### [Stored data]
......

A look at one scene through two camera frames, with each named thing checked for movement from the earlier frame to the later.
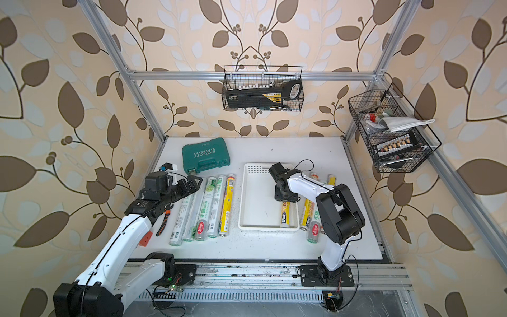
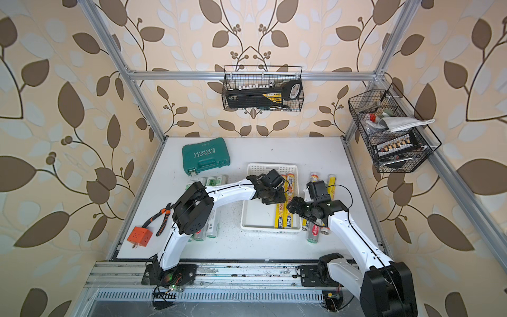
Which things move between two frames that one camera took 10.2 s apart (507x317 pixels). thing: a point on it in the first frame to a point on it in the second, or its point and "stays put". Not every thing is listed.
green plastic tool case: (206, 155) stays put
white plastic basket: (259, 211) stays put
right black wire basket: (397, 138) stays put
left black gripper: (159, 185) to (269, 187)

......

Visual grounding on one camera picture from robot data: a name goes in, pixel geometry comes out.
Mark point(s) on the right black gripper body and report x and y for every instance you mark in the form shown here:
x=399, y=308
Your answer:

......

### [What you are asked to do]
Each line with the string "frames" counts once; report how many such lines the material has, as a bare number.

### [Output for this task]
2